An impossible dream?

Not a bit of it.

Through the use of our advanced
neural-network scanners we are now able to download the memory and personality
of an individual into the NECRONET.

The NECRONET is a virtual world,
computer-simulated, fully accessible and of boundless dimension. Nothing short
of a heaven on earth, in fact. Those downloaded into it will become immortal,
capable of being accessed by their children, grandchildren and so on endlessly.

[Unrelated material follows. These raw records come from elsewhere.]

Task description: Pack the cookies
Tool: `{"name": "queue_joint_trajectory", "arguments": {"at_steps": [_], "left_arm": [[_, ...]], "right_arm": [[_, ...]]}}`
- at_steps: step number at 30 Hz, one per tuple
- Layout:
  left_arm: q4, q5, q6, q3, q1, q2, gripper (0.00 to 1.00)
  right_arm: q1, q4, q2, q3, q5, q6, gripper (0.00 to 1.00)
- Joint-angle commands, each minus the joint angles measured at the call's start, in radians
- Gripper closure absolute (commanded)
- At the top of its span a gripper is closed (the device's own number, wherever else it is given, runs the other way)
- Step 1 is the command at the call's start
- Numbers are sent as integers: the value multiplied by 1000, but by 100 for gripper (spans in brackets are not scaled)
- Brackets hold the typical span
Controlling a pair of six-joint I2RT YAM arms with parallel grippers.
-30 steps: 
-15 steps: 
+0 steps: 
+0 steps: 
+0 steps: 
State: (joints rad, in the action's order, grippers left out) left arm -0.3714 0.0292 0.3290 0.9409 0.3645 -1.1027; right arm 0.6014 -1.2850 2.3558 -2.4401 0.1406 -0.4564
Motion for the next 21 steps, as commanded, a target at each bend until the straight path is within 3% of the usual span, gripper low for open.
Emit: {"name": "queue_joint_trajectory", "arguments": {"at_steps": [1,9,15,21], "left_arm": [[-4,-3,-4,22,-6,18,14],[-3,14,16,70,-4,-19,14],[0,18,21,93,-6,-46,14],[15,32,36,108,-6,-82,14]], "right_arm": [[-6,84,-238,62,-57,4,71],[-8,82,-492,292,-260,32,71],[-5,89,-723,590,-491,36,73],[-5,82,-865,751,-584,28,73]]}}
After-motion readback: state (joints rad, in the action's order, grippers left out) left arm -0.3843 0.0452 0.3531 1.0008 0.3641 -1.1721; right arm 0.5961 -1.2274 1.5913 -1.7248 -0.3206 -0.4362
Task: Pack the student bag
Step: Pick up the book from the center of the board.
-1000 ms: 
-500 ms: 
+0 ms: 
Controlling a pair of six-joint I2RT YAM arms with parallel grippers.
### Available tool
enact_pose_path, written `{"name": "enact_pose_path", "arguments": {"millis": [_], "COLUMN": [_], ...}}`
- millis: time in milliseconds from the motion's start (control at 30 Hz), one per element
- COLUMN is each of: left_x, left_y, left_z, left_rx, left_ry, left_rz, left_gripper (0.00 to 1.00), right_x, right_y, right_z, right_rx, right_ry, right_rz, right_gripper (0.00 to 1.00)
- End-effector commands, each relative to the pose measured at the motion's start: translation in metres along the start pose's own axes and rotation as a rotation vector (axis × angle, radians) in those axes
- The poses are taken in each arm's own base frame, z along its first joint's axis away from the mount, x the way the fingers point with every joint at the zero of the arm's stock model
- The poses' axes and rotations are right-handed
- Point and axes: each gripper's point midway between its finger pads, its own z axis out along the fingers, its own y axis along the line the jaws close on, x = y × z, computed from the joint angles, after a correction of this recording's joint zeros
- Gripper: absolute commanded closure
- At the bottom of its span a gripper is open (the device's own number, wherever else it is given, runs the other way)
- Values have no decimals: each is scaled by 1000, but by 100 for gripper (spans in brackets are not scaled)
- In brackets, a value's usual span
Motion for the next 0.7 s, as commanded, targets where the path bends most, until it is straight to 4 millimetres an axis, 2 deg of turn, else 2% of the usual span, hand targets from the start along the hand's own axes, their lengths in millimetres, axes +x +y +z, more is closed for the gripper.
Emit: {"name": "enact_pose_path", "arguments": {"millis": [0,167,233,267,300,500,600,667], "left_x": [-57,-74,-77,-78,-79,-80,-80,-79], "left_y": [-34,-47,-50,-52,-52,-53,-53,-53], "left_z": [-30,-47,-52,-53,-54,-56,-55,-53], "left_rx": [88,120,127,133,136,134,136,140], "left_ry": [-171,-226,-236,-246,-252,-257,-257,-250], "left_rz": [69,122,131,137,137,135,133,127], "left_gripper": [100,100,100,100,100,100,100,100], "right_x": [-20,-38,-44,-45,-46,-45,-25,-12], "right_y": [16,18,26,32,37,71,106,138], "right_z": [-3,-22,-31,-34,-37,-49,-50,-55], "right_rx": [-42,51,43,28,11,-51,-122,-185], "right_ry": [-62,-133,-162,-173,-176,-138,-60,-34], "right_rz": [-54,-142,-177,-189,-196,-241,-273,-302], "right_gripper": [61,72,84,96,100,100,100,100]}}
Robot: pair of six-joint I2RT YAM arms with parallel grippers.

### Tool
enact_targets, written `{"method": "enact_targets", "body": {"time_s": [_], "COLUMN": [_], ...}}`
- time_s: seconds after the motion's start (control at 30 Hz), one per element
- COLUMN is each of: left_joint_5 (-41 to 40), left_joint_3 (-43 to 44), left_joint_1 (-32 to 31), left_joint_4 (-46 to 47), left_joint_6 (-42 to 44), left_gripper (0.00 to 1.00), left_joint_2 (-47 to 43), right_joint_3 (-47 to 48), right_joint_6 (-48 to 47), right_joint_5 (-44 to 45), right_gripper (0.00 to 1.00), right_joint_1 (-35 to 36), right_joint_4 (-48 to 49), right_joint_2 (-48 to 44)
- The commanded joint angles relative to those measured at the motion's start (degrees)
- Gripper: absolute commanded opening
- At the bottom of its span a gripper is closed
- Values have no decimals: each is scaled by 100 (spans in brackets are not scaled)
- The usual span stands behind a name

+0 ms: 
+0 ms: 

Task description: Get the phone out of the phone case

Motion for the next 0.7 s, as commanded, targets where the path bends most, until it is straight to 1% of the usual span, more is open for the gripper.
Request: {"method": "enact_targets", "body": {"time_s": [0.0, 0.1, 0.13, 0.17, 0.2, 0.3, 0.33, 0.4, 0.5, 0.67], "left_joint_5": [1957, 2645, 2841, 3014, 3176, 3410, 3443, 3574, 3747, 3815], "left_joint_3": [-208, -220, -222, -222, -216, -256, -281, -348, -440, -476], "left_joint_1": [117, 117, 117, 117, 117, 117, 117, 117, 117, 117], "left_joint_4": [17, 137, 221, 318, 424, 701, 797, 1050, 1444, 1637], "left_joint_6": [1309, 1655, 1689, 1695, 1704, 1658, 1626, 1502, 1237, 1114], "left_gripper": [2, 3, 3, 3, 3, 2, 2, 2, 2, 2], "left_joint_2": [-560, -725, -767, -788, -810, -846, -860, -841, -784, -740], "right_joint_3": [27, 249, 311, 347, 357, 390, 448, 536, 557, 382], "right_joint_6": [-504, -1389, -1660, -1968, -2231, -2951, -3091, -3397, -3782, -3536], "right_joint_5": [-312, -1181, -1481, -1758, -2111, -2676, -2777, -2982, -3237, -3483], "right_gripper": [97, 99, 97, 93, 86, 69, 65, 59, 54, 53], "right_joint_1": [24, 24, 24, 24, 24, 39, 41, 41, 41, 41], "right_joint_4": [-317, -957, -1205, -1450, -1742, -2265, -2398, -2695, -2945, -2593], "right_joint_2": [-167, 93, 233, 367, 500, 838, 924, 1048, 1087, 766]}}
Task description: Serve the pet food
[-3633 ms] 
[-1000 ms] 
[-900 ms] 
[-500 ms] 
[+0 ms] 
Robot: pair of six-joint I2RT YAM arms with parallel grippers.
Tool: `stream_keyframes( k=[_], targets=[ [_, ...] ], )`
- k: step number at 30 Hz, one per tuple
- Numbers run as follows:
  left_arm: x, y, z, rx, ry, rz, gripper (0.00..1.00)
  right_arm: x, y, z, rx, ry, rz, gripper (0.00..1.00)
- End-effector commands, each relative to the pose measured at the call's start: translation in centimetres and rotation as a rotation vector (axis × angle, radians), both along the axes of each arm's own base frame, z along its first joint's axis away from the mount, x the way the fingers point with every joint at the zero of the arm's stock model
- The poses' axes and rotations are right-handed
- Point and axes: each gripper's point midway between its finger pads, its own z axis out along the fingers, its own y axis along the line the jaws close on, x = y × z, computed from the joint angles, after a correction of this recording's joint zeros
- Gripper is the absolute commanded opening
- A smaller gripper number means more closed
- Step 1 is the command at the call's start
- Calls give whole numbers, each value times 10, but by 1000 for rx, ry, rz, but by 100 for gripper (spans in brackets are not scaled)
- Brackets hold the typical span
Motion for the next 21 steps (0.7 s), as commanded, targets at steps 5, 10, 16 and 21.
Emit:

An opportunity of a lifetime?

No, the opportunity of many lifetimes yet
to come.

And all this could be yours.

For a small fee.

 

Billy
screwed the paper into a ball and flung it onto the floor. One sheet remained
and he idly perused it.

 

EARN BIG ££££

 

read this one:

 

Do you have an elderly or infirm person living with you? One whom you
dearly love, and whose needs you minister to daily? How about sending them on
the journey of a lifetime? With all expenses paid and a big cash bonus for you?
Like the sound of it? Phone this number for further details:

 

Billy
sat awhile and stared into space. His fingers found themselves toying around
with the bright plastic something. It was warm to the touch and it gave at the
edges. There was something pleasurable about it. Billy bounced the something
gently on the table. He had been expecting this. This or something like it. A
package in the post, an offer on the phone. The chance of a lifetime in one
form or another. But he hadn’t been expecting it today.

Which
made it perfect, really.

Billy
had taken no employment, although much had been offered him. He had waited
patiently for The Opportunity to present itself. He had followed Hugo Rune’s
Law, that the greatest opportunity must present itself in the least most
obvious way. And the least most obvious way of finding employment was to stay
at home and avoid looking for it.

Billy
smiled. There would be a job for him at Necrosoft. And a big cash bonus when he
handed Granny over. Billy was perfectly capable of reading between the lines.
Necrosoft were obviously looking for some old and infirm types, that no-one
cared much about, to experiment with in order to perfect their neural-network
scanning techniques. It was the way he would have gone about things if he’d
been running the show.

‘And I
soon will be running the show,’ said Billy, picking up the telephone.

 

 

The Secret of Eastern Moguls

 

 

Swanky stretch-limos from faraway states

With Arabic symbols on gold licence plates,

Driven by sheikhs, you can see by their smiles

Own gardens the size of the whole British Isles,

 

And more fine women than our dog’s had fleas,

And thousands of acres of valuable trees,

And Turkish Delight that they order by phone,

And barrels and barrels of Eau de Cologne.

 

I once met the son of a rich potentate,

Who taught me the way to fish peas from your plate.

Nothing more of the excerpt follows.